略歴: 雑誌編集者からフリーに転身。インタビューや映画評を中心にファッション&ゴシップまで幅広く執筆。
近況: 最近、役者名を誤表記する失敗が続き、猛省しています。配給会社様や読者様からの指摘を受けるまで気づかない不始末ぶりで、本当に申し訳ありません。
NYの画商が発見した絵画がダ・ヴィンチ作「サルバトール・ムンディ」と追認される過程と新発見に群がる富裕層の財力やアート界の闇、国家間の駆け引きをスリリングに暴き出す。権威ある人物のお墨付きで価格が急上昇する芸術の本当の価値は?と疑問が浮かび、アート界における野心や私服を肥やすために傑作を利用した人物の多さに驚愕する。監督はさまざまな人物に取材し、アトリビューション(作者の特定)が曖昧だった事実を浮かび上がらせる。匿名で登場するフランス政府関係者が芸術の最後の砦はルーブル美術館というが、同館がダ・ヴィンチ作と証明した文書を絵画の所有者であるサウジの王子に渡したとの説もある。もう、何が何だか?
老いた父親と息子の複雑な関係を描く物語は、兄弟に捧げられているのでV・モーテンセン監督の自伝的要素も含まれているのだろう。考えさせられる要素が多い人間ドラマだ。父親は差別主義者のホモフォビアで、人間としても最悪だ。認知機能が低下した彼の記憶混在がフラッシュバックとなり、元から無知な独善主義者だったという事実が明らかになる。愛を伝えることができず、人々から距離を置かれる悲しい老人の行く末は一つしかないのかもしれない。人間同士は理解し合うのが理想とは思うが、気持ちを伝えない人を理解するのは難しい。遺伝子を共有していても所詮は他人だから、親子が分かり合えるというのは幻想に過ぎないとよくわかる。
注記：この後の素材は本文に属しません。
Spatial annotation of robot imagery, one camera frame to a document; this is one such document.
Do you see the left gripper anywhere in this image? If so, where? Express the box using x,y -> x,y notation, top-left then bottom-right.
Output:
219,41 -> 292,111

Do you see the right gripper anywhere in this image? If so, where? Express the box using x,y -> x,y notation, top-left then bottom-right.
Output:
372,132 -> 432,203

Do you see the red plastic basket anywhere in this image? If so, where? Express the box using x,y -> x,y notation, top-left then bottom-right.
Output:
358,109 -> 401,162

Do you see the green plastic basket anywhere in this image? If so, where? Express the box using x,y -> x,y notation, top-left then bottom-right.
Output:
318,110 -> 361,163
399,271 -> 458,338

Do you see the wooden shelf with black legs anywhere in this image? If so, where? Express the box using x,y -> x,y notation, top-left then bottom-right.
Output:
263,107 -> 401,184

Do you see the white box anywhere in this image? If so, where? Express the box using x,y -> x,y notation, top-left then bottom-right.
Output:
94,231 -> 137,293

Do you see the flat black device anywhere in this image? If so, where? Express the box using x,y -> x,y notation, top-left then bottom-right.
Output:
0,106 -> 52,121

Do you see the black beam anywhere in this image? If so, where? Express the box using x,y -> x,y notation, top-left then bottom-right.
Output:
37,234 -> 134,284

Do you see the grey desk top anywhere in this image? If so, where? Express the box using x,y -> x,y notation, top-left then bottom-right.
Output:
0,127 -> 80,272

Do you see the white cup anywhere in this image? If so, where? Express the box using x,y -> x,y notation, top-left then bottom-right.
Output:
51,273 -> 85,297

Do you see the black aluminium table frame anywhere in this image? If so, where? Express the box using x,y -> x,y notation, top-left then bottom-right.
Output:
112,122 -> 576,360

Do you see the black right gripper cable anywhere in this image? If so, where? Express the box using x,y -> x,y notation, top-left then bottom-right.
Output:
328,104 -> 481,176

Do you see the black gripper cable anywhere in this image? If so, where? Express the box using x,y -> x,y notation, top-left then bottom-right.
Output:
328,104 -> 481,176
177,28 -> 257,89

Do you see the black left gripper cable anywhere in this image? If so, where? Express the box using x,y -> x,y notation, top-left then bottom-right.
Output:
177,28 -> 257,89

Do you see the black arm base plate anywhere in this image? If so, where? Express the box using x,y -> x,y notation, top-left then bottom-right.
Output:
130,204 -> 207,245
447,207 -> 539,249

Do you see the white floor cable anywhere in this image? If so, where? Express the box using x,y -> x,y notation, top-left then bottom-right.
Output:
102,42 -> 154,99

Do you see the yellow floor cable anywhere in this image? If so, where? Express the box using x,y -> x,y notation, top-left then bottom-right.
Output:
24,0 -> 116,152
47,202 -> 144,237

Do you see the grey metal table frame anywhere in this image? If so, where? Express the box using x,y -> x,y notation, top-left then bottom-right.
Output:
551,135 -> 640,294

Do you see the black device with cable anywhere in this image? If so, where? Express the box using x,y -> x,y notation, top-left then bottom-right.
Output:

勤勉に働いて財を成したカンボジア難民テッド・ノイがドーナツ業界に残した功績に驚く。お馴染みのピンクの箱は彼の発案だし、修業先の大手チェーンのノウハウも上手に利用。カリフォルニア州のドーナツ店のほとんどがカンボジア系アメリカ人経営なのもテッドが多くの同胞に手を差し伸べた結果で、勲章もゲット。しかし好事魔多し!? 単なる“いい話”で終わらせないA・グー監督の視点がいい。そしてテッドのドーナツ愛を受け継ぐ移民2世がドーナツ界に新風を吹き込み、チェーン店と勝負している現状にホッとさせられた。監督はまた移民に対する歴代大統領の姿勢も明らかにし、アメリカが移民国家であることを再確認させる。
世界中に存在する難民が直面する不平等や現代アート界への風刺と愛を巧みに融合させた人間ドラマだった。愛に浮かれて人生を棒に振りかけた挙句、愛を貫くために前代未聞の決意をする青年サムの旅路はさまざまな問題を提起する。背中にタトゥーを入れたことでアート作品に変化したサムがシリア難民では考えられない豪華なホテル暮らしを始め、お肌もケアされ、他人の妻となった恋人とも再会。しかし彼が手に入れたのは、本当の自由なのか? アートならば人間も売買可能という仕組みに驚愕。鏡と白壁のギャラリーが映る冒頭の映像で物事の二面性や認識のズレを観客に感じさせるのをはじめ、計算された映像も素晴らしい。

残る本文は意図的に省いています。